The now-famous Conversation on the Rock opened up more of Fox Mulder than any episode this season. Gillian Anderson was given plenty of material to work with in showing Scully the Materialist broken by the death of her dog. In fact, Scully's grief for Queequeg exceeds the grief she has been allowed to show previously for her partner, her father, and her sister. David Duchovny did a wonderful job of dropping Mulder's boyish mask, allowing him to acknowledge his own fear and vulnerability. In his "peg-leg" speech, Mulder admits to a painfully clear understanding not only of his own obsessive behavior but of how it has warped his life. The only flaw in this otherwise wonderfully fresh look at the partnership was Mulder's hard- hearted reaction to Queequeg's death, as if he is not just unwilling but incapable of relating to Scully's heartache. This is out of character for the normally sensitive Mulder. And as an animal lover, I didn't care for his lack of consoling his partner and friend in her time of grief. I also didn't like how quickly Scully herself seems to get over her dog's untimely death. If they had at least faded to black with Mulder comforting her as they sit quietly in her room, then we could have picked up the story the following night or maybe even two nights later. At least let some time pass. A little more respect for Queequeg is all I ask.

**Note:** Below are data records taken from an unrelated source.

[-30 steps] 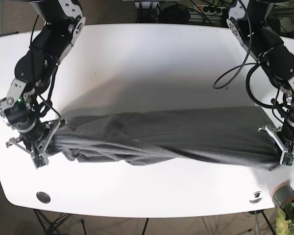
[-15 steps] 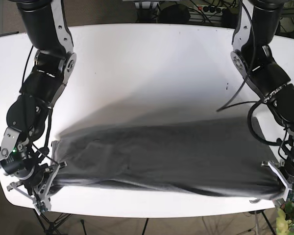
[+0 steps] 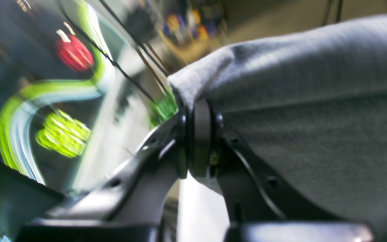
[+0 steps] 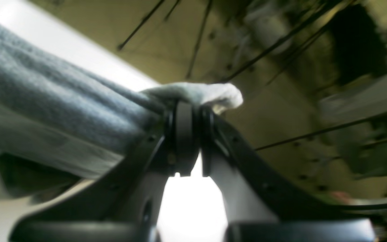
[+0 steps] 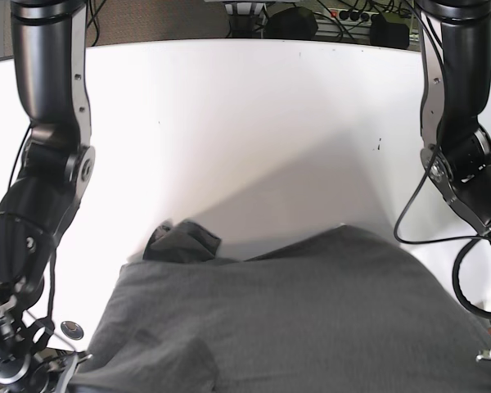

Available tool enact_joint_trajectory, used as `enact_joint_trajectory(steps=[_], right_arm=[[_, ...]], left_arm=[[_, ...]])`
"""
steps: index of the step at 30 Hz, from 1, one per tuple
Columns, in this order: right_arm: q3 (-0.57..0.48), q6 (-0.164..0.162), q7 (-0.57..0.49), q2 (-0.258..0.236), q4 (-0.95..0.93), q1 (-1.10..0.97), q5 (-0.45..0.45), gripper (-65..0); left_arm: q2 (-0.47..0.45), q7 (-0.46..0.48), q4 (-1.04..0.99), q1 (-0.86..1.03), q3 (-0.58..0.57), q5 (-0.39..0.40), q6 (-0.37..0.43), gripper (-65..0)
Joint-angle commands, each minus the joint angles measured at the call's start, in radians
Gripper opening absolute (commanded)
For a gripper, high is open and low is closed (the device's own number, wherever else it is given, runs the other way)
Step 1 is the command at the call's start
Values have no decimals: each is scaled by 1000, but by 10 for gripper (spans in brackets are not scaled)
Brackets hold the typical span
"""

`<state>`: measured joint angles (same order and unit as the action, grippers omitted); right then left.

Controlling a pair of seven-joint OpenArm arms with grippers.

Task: Fold the T-shirt properly

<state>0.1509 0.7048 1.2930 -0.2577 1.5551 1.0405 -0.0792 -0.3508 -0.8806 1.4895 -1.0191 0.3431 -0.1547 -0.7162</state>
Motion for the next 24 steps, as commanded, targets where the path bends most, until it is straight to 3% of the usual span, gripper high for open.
enact_joint_trajectory(steps=[1,8,15,18,24], right_arm=[[6,-7,10,-35,14,91,28,-629],[9,-7,20,-59,55,88,26,-629],[36,-7,33,-58,222,-150,28,-629],[94,-7,33,-50,318,-282,28,-629],[194,-7,33,11,410,-509,28,-629]], left_arm=[[-34,2,52,-60,-6,-15,18,-650],[-40,-18,164,0,-34,-13,18,-650],[-40,-18,313,211,-31,-13,18,-650],[-38,-18,368,320,-20,-13,18,-650],[-32,-18,418,510,49,-12,18,-650]])
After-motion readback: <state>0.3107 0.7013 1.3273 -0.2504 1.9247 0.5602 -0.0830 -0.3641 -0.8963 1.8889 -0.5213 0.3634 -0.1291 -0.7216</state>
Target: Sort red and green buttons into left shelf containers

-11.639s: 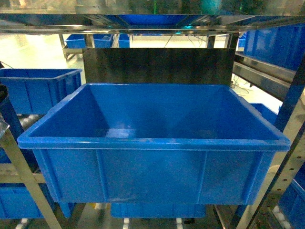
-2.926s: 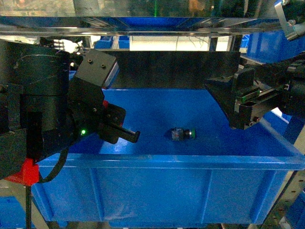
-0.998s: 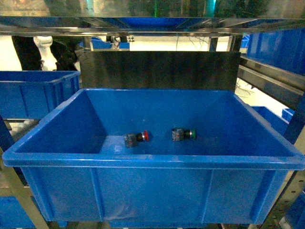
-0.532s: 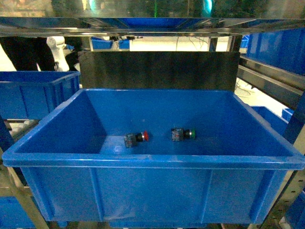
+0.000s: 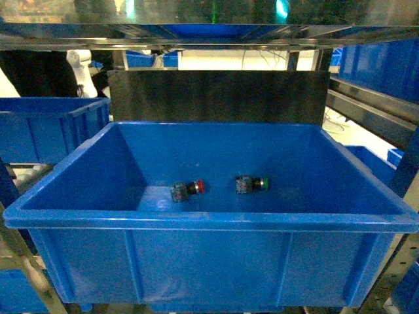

This is a story about survival: not just the survival of Rana sphenocephalus, or Big Blue, or even our own species. It is a look at what it takes to be a survivor. The answer is surprising, as it rejects the archetypal mold of the hero as lone gunman, standing up single-handed to adversity and overcoming it. That frontier hero mold must give way in these latter days to the urban hero who knows how to cooperate and who knows how to forge alliances. Mulder not only admits he is lost, but asks for directions (a new heroic paradigm indeed). A Boy Scout leader who strays from the group ends up as a floating corpse. When Ansel Bray goes off to photograph Big Blue alone, he gets gobbled up. The message here is clearly that the loner is doomed, and the only safety is in community, union, partnership. In other words, without Scully, Mulder would end up just like Ansel. She is his rock, symbolized by the mysterious, and seemingly out of nowhere, rock in the middle of the lake.
The real punch line of "Quagmire" is that Mulder, in fact, finds and kills a survivor from the Age of Reptiles. We forget, in our search for the more dramatic and less familiar T. Rexes and Nessies, that their cousins are still here, still surviving, and still hungry. The alligator he shoots is no less a lake-dwelling monster than a plesiosaur would have been. And I will confess that the alligator came totally out of nowhere, for me. It's beautiful. The giant alligator supports Scully's materialistic worldview, yet does not destroy Mulder's own vision of his Questing Beast, his symbol of hope that there is more to the world than appears on the surface. Although all that was sort of ruined by the the final shot of Big Blue breaking the surface. Which I wish they hadn't done. But all in all this quirky X-File, with its ruggedly beautiful setting, clever twist, and strong characters earns it high marks from me.